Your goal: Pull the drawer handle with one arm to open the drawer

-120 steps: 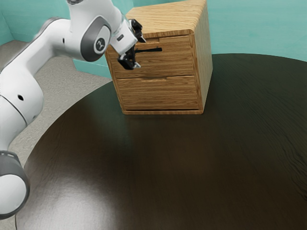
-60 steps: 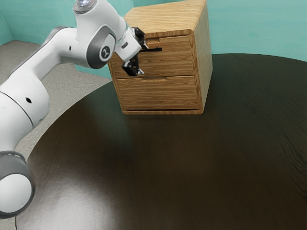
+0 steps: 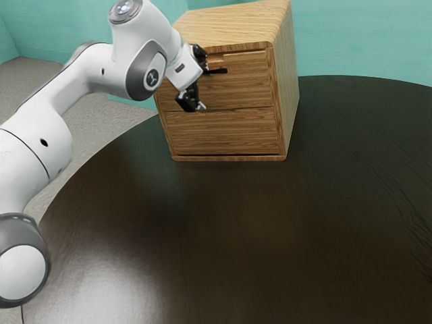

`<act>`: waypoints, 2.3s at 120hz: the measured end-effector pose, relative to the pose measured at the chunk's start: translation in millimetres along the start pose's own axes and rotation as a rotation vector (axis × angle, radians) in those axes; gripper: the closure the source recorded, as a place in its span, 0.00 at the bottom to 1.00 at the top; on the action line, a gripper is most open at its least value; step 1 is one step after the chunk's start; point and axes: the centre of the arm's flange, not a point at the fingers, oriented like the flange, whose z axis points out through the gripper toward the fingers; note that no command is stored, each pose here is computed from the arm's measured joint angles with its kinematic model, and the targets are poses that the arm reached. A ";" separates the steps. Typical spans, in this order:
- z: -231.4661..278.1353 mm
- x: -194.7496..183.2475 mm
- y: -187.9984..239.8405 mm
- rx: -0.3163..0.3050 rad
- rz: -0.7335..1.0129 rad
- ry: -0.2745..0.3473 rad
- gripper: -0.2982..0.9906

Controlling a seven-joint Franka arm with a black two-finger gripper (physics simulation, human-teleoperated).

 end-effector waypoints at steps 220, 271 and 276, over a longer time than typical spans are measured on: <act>-77.6 14.3 73.3 -0.127 -0.021 -0.053 0.25; -106.0 21.3 100.0 -0.140 -0.040 -0.052 0.23; -109.0 24.6 102.8 -0.141 -0.038 -0.051 0.23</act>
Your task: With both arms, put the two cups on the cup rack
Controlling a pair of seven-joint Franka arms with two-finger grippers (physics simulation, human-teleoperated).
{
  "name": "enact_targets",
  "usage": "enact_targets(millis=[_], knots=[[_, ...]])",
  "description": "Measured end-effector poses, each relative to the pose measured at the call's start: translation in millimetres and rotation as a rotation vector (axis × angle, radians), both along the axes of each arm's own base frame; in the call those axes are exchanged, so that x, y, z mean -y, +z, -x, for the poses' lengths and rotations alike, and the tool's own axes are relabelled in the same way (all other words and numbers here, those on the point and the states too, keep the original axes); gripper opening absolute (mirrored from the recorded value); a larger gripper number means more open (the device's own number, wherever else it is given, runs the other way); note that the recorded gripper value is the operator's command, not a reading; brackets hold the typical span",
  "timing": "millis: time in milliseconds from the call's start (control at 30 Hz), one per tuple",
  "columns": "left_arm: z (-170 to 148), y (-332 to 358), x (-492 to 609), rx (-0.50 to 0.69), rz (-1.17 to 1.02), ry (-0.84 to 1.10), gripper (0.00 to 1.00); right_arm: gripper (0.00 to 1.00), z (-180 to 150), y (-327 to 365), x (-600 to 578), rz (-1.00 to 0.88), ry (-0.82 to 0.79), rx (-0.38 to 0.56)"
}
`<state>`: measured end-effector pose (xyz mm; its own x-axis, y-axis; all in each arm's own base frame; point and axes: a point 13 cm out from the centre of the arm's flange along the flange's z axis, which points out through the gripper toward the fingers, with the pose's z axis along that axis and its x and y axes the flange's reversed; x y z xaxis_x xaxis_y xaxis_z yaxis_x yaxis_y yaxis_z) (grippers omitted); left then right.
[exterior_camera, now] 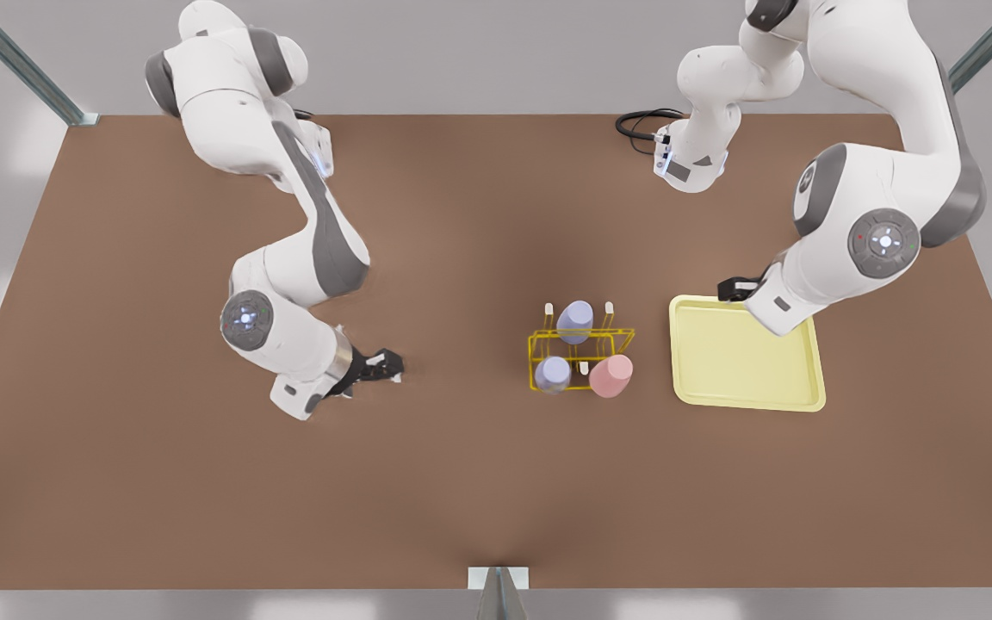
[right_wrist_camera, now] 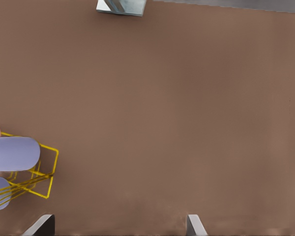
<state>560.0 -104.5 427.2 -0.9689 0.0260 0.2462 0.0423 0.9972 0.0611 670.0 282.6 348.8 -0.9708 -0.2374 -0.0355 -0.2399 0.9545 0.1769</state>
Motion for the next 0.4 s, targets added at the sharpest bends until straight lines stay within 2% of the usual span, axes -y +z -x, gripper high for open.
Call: enact_targets(millis=[100, 200, 267, 400], knots=[[-2.1, -10.2, -6.9, -0.024, 0.014, 0.006, 1.0, 1.0, 17.5, 79.4, 122.7, 0.176, -0.069, -0.01], [-3.7, -14.5, -12.7, -0.033, 0.02, 0.008, 1.0, 1.0, 80.7, 141.9, 188.2, 0.223, -0.108, -0.063], [-3.5, -15.0, -11.5, -0.035, 0.023, 0.001, 1.0, 1.0, 115.0, 154.6, 217.8, 0.242, -0.131, -0.11], [-2.9, -15.9, -10.1, -0.038, 0.026, -0.009, 1.0, 1.0, 143.0, 162.2, 228.1, 0.266, -0.118, -0.163]])
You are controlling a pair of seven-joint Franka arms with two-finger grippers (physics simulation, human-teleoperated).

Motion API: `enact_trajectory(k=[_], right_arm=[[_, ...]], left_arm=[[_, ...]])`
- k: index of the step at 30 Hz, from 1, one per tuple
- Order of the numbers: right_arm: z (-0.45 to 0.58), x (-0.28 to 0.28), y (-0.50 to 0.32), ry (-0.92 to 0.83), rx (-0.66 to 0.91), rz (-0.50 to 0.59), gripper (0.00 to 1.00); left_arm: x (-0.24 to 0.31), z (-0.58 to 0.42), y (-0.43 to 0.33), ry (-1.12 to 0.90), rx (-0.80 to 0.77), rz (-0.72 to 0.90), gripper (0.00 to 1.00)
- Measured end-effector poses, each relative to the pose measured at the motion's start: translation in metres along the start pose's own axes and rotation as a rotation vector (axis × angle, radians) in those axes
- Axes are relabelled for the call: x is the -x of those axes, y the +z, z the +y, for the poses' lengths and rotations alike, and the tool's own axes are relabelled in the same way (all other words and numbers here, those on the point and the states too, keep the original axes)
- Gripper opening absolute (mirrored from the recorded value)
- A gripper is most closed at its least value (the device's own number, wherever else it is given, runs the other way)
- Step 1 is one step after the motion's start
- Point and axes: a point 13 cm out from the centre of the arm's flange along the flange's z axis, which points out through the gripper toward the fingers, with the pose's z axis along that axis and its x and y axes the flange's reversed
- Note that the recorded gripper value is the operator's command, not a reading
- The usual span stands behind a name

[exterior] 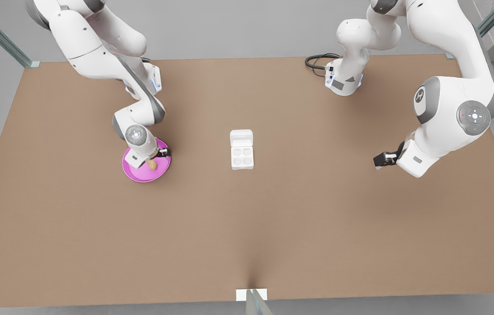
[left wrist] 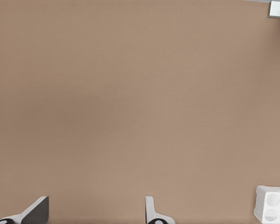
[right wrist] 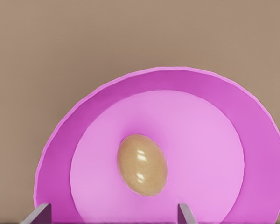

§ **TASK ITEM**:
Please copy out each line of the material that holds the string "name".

§ **SOLUTION TO THE PROBLEM**:
  "name": "enact_targets",
- The usual span stands behind a name

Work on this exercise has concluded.